■ **TASK TO COMPLETE**: Give the number of lines in the records below that contain the word "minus". State only that number.

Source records

= Beginning of Section =

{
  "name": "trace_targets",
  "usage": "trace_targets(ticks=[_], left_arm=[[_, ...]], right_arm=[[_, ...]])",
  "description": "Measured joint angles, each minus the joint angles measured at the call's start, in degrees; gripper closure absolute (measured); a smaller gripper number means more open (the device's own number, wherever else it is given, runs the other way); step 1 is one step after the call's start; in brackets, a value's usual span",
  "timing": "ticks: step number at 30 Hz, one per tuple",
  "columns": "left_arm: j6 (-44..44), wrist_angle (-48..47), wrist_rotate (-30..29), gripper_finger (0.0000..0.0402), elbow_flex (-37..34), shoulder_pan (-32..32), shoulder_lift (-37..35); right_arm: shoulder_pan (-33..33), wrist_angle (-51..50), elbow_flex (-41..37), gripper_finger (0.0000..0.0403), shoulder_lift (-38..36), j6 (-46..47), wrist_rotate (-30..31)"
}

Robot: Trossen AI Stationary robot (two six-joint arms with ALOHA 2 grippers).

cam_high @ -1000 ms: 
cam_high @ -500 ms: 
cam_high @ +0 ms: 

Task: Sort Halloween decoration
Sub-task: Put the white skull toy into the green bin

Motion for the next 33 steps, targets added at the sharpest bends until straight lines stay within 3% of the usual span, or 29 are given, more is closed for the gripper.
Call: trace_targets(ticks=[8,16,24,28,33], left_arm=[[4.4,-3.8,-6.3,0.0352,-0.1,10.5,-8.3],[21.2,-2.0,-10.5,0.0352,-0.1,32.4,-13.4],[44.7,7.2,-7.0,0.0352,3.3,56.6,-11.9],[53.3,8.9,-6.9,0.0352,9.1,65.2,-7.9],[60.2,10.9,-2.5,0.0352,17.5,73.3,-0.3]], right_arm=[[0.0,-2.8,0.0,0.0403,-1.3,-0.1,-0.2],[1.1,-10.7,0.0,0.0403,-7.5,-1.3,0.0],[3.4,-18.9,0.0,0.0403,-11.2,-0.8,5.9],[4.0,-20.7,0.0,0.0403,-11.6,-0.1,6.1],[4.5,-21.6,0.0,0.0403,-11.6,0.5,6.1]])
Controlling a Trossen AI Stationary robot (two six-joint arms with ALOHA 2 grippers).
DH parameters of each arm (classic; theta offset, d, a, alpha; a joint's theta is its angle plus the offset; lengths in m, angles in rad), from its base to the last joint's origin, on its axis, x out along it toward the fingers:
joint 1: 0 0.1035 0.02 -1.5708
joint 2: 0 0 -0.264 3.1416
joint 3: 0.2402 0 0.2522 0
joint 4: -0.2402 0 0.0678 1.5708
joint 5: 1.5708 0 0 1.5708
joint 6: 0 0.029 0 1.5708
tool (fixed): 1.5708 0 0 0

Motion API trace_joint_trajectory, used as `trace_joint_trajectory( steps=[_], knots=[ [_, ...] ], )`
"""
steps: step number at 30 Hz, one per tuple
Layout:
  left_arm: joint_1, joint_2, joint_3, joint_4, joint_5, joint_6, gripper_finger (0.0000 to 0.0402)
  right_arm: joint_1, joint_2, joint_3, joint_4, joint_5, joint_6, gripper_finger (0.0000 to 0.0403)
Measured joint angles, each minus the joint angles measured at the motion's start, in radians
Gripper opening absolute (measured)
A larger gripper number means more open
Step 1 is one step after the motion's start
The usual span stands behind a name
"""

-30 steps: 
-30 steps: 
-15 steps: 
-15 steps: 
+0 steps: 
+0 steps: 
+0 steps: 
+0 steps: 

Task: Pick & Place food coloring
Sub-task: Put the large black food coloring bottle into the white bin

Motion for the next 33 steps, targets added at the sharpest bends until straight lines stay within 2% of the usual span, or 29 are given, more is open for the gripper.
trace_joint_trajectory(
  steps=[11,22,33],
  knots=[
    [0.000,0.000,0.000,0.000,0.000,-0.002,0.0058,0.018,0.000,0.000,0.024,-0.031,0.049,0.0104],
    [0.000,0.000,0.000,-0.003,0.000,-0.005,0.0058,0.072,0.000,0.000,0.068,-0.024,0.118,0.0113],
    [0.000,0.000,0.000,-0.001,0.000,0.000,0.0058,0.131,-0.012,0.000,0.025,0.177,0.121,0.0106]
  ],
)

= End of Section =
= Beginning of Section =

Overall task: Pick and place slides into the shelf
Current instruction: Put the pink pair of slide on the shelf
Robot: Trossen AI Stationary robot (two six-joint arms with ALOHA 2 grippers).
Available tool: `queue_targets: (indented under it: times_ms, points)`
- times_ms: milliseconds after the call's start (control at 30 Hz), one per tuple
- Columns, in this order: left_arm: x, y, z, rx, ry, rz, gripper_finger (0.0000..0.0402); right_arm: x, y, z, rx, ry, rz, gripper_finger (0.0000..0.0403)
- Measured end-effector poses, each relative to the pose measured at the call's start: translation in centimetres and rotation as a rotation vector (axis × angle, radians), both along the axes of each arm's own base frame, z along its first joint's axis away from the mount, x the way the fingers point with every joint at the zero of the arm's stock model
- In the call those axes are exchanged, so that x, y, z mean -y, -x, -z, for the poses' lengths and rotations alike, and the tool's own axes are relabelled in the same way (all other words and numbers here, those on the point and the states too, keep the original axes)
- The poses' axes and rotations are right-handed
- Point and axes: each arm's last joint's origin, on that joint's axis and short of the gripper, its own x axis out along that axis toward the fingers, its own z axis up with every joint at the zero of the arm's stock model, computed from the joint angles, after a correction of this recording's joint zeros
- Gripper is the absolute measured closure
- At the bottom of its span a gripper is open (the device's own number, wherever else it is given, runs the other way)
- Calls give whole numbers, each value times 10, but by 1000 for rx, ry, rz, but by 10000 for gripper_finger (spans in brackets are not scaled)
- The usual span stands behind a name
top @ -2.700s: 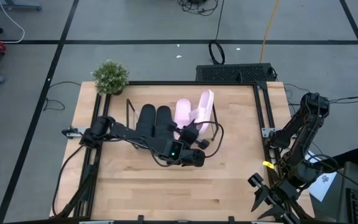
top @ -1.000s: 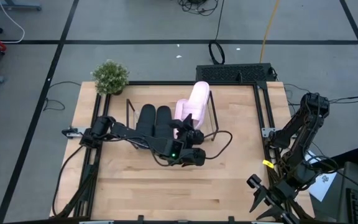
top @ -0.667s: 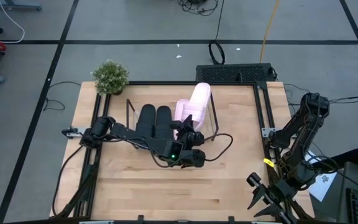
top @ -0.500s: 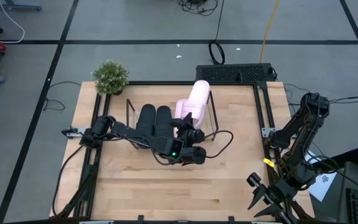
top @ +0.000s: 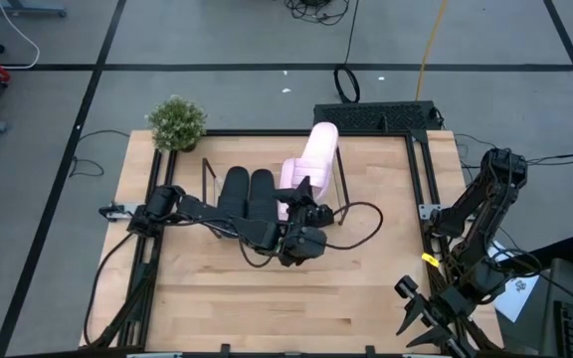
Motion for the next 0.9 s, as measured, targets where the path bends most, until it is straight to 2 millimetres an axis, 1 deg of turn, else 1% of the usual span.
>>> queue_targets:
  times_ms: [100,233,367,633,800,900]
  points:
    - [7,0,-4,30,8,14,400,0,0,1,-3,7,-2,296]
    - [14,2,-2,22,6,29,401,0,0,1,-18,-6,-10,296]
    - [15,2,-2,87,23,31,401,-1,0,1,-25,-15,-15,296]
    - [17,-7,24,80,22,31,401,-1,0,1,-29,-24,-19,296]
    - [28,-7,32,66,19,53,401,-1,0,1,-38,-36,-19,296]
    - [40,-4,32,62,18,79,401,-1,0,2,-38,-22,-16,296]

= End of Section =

■ **THE COMPLETED TASK**: 2